So the two problems are:

  1. This will create a sidecar for everything that needs a database connection, CI, one off jobs, the actual application, they all take up resources, which will be a problem for small clusters
  2. You will not be able to run cronjobs

Cronjobs have landed in k8s in 1.8, a much needed feature, however, one big problem is that cronjobs only consider themselves done, when all the containers in a pod finish, either by exiting succesfully, or failing. This poses a problem with the cloudsql-proxy, because it will persistently stay open, and even though your actual cronjob finishes, the pod will never be unscheduled, and it will very quickly clog up your nodes, since every invocation of the cronjob will create a new pod, until you run out of resources.

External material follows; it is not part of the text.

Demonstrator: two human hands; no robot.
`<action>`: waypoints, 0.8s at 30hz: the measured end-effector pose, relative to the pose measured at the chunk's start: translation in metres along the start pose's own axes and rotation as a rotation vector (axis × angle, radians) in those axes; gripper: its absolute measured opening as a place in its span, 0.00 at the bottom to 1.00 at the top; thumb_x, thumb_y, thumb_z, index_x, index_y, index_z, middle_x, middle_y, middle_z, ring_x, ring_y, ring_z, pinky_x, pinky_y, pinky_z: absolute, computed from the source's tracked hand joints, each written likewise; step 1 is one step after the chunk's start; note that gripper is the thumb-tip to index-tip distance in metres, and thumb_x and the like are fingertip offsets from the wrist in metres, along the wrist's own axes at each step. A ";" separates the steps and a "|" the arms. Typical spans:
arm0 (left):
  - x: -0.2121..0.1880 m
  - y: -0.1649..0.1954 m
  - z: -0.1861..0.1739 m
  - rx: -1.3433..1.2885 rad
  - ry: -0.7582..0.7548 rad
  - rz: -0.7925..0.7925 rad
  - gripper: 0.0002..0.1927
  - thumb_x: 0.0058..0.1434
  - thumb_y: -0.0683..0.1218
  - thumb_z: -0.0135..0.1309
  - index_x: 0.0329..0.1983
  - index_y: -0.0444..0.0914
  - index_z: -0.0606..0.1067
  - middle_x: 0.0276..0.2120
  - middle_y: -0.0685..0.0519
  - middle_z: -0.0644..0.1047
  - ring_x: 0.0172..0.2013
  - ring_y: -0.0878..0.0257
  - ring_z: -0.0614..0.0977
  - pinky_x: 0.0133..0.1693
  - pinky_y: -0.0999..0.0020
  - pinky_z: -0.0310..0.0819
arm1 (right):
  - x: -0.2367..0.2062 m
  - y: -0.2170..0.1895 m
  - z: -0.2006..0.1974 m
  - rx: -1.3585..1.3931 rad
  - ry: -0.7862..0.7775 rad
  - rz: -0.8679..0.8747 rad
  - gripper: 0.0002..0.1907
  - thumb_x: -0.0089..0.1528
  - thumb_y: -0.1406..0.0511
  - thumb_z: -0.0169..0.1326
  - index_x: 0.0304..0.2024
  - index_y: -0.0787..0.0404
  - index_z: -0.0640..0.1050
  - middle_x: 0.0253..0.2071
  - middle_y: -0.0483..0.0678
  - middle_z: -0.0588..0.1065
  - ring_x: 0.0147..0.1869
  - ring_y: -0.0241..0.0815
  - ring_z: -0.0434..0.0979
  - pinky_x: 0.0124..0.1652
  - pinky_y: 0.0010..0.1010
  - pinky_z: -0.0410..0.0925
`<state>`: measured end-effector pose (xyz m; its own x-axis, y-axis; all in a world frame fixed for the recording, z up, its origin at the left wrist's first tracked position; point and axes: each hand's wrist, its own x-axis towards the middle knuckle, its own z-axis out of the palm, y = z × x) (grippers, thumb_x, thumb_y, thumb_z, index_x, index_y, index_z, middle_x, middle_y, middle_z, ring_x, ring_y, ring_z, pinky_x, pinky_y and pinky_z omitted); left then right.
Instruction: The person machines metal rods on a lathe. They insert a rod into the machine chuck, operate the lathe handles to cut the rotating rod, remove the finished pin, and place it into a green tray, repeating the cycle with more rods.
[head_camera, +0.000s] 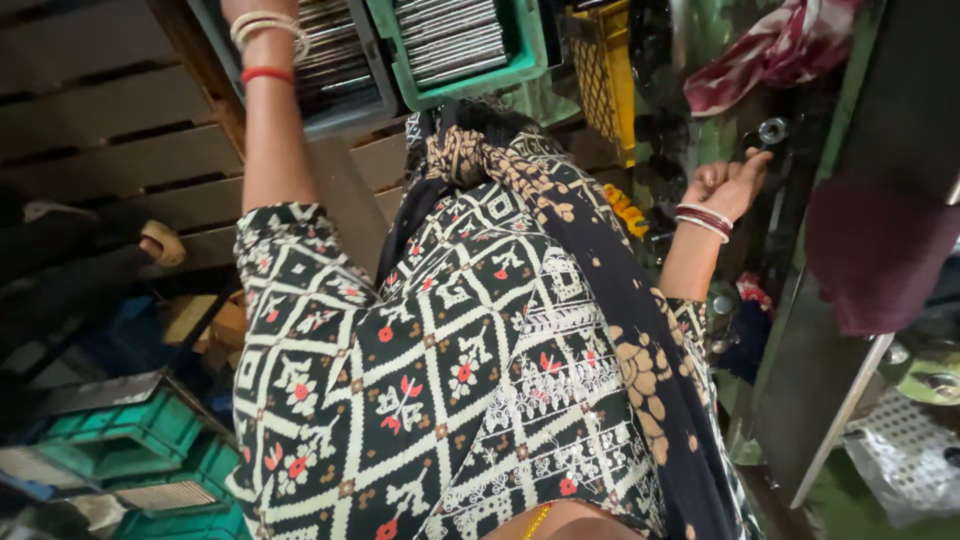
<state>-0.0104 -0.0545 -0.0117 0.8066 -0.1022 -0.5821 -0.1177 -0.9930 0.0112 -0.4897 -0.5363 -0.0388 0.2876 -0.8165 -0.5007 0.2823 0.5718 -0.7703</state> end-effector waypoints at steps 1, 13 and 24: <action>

There is already a ticket on cloudsql, and another, more general one here, about better support for sidecar containers. Until then, one manageable workaround is the following:

Instead of using the the advised method of deploying cloudsql as a sidecar container, you deploy it as a standalone deployment, and a service:

yaml
---
apiVersion: extensions/v1beta1
kind: Deployment
metadata:
    name: cloudsql
spec:
    replicas: 1
    template:
        metadata:
            labels:
                app: cloudsql
        spec:
            containers:
                - name: cloudsql
                  image: gcr.io/cloudsql-docker/gce-proxy:1.09
                  command:
                      - "/cloud_sql_proxy"
                      - "-dir=/cloudsql"
                      - "-credential_file=/secret/gcp-key/keyfile.json"
                      - "-instances=sql-instance-here=tcp:0.0.0.0:5432" # accrording to Jose M. you need the last "=tcp" bit for it to listen on all interfaces
                  volumeMounts:
                    - name: gcp-key
                      mountPath: /secret/gcp-key
                  ports:
                    - containerPort: 5432
                      name: sql
            volumes:
              - name: gcp-key
                secret:
                    secretName: gcp-keyfile
---
apiVersion: v1
kind: Service
metadata:
  name: cloudsql
spec:
  type: ClusterIP
  selector:
    app: cloudsql
  ports:
    - port: 5432
      name: sql
      targetPort: sql

And then use the service, cloudsql, as the hostname for connecting your clients. As long as your clients don't cache dns requests, this shouldn't be a problem, even if the cloudsql pod cycles, since the dns name is going to automatically point to the new IP.